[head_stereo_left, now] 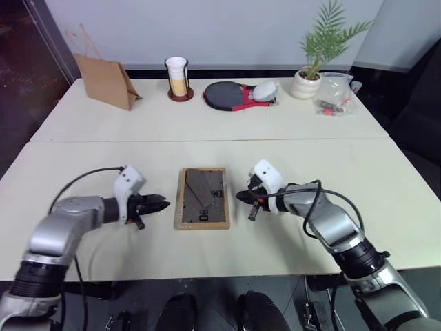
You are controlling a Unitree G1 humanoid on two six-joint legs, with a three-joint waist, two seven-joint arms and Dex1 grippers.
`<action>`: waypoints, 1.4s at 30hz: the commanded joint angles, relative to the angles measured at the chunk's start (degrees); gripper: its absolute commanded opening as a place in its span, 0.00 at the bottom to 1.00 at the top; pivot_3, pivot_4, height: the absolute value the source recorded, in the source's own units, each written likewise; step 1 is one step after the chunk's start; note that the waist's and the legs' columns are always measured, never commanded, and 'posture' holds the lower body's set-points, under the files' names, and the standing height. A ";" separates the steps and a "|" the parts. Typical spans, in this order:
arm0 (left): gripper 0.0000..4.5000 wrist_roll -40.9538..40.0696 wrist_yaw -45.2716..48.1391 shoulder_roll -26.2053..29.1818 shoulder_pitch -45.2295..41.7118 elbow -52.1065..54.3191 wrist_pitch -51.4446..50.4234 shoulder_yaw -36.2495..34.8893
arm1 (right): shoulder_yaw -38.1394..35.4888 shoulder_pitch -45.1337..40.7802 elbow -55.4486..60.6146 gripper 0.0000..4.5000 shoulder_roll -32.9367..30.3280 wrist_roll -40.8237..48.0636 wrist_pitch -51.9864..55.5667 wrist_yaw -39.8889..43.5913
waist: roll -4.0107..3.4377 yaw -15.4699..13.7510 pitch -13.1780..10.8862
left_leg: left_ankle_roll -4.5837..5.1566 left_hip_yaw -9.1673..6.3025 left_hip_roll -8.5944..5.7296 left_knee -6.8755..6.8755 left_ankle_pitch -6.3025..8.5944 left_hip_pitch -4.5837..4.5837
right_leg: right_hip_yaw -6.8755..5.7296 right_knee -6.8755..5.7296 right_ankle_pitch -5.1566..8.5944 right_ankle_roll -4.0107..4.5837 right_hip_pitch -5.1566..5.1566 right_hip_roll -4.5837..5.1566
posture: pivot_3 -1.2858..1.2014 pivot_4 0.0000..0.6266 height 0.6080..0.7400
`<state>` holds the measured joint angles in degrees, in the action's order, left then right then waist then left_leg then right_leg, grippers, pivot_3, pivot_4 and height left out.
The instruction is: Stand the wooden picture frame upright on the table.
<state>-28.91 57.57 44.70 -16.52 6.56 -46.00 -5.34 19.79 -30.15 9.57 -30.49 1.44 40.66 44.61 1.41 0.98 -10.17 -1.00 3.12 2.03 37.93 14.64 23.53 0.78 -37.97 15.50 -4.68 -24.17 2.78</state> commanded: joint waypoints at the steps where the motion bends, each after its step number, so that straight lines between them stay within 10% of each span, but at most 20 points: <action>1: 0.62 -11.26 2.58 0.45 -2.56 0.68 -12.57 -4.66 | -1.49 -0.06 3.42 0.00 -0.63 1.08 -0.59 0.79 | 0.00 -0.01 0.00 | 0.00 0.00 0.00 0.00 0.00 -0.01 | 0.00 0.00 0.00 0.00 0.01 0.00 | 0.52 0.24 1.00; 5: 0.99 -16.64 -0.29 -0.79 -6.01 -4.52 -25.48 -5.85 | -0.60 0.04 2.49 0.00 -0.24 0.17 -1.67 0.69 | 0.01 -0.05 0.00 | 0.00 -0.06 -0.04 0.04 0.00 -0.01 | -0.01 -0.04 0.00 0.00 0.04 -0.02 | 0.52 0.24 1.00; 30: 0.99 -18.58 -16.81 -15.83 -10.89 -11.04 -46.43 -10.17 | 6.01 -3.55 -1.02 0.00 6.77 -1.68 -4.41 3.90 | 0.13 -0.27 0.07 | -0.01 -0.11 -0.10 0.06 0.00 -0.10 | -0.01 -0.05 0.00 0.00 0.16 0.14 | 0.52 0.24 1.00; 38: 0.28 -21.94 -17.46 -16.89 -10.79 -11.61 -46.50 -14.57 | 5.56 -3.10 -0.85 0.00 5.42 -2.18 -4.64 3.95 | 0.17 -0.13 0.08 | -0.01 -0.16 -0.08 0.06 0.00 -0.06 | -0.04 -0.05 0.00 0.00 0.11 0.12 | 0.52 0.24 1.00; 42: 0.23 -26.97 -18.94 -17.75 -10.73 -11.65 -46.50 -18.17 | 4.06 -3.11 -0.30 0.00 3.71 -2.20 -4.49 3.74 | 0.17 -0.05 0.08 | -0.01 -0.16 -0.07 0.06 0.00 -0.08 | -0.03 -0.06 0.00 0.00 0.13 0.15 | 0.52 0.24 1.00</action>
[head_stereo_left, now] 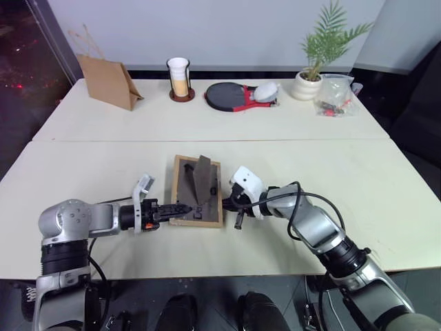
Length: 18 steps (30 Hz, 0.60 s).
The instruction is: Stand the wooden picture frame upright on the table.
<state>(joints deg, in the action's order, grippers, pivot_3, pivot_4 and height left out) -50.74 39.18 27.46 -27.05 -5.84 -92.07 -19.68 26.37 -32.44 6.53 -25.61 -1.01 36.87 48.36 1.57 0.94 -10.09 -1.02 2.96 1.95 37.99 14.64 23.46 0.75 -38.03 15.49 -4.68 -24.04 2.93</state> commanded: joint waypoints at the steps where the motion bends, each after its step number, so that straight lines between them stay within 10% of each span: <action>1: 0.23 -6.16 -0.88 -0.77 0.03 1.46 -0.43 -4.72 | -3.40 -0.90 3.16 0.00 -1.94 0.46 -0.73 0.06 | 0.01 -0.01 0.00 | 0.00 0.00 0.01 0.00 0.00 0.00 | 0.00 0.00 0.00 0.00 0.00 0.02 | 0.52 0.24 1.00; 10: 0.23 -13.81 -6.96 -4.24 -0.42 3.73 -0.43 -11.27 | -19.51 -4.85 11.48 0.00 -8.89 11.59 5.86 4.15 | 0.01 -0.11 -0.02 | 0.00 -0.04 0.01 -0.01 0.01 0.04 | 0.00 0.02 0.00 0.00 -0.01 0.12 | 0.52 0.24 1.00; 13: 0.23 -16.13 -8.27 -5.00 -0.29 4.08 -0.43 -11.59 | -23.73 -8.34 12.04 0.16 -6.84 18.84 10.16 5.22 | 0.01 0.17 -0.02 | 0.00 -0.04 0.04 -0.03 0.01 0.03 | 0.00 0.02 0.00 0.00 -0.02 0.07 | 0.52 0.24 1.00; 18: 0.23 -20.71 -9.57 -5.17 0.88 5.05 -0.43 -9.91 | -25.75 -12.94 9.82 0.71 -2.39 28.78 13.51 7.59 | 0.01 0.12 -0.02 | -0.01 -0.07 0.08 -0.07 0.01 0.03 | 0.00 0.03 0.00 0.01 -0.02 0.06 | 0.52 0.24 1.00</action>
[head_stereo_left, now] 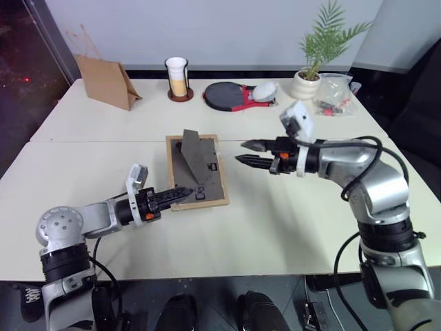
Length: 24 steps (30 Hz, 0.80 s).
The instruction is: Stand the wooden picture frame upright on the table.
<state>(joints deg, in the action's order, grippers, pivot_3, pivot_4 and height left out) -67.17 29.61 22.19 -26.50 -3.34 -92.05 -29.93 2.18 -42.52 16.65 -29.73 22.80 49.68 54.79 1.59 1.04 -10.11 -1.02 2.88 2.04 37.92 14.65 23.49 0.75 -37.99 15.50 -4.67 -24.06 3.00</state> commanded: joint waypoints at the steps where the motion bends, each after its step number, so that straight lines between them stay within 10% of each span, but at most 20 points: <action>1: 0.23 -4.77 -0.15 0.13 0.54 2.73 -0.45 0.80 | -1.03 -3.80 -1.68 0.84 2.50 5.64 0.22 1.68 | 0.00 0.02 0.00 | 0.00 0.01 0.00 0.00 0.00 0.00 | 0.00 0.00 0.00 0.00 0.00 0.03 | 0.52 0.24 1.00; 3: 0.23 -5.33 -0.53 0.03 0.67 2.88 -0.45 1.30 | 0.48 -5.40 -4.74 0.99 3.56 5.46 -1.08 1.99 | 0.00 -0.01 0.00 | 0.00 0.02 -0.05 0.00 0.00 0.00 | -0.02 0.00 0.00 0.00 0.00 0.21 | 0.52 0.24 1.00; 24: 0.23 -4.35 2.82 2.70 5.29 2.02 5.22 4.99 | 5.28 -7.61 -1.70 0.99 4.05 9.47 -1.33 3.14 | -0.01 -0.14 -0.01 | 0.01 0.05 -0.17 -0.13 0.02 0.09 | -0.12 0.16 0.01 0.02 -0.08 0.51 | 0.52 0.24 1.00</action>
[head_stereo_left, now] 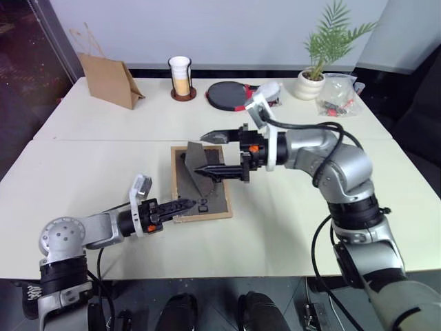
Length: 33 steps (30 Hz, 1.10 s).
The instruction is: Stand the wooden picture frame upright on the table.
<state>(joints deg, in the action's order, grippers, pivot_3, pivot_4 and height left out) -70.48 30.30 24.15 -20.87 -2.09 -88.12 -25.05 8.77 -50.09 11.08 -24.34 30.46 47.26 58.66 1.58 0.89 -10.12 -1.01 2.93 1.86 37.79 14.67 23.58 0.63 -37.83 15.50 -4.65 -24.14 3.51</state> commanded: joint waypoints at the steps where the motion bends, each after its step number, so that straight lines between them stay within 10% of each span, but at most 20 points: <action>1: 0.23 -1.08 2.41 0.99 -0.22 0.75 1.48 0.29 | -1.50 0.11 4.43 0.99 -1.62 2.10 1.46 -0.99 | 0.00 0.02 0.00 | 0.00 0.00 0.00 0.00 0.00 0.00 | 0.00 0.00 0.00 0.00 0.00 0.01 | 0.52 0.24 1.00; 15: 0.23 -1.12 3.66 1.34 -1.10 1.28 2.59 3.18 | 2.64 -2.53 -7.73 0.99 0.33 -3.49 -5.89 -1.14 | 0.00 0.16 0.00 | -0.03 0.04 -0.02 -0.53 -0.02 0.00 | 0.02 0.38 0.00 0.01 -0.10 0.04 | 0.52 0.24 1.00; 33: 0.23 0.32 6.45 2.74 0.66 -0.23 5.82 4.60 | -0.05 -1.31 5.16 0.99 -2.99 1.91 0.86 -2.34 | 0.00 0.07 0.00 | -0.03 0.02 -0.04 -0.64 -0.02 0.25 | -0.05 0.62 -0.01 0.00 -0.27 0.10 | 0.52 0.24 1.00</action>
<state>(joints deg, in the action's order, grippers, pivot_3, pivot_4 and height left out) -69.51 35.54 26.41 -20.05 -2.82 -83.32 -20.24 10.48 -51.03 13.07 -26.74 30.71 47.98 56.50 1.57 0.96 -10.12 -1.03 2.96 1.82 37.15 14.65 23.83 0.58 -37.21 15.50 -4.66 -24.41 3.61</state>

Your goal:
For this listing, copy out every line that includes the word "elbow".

Reply:
arm0 (left): gripper 0.0000..4.5000 wrist_roll -40.9538..40.0696 wrist_yaw -45.2716..48.1391 shoulder_roll -26.2053..29.1818 shoulder_pitch -45.2295..41.7118 elbow -52.1065..54.3191 wrist_pitch -51.4446..50.4234 shoulder_yaw -36.2495..34.8893
arm1 (right): shoulder_yaw -38.1394..35.4888 shoulder_pitch -45.1337..40.7802 elbow -55.4486..60.6146 gripper 0.0000..4.5000 shoulder_roll -32.9367..30.3280 wrist_roll -40.8237..48.0636 wrist_pitch -51.9864..55.5667 wrist_yaw -39.8889..43.5913

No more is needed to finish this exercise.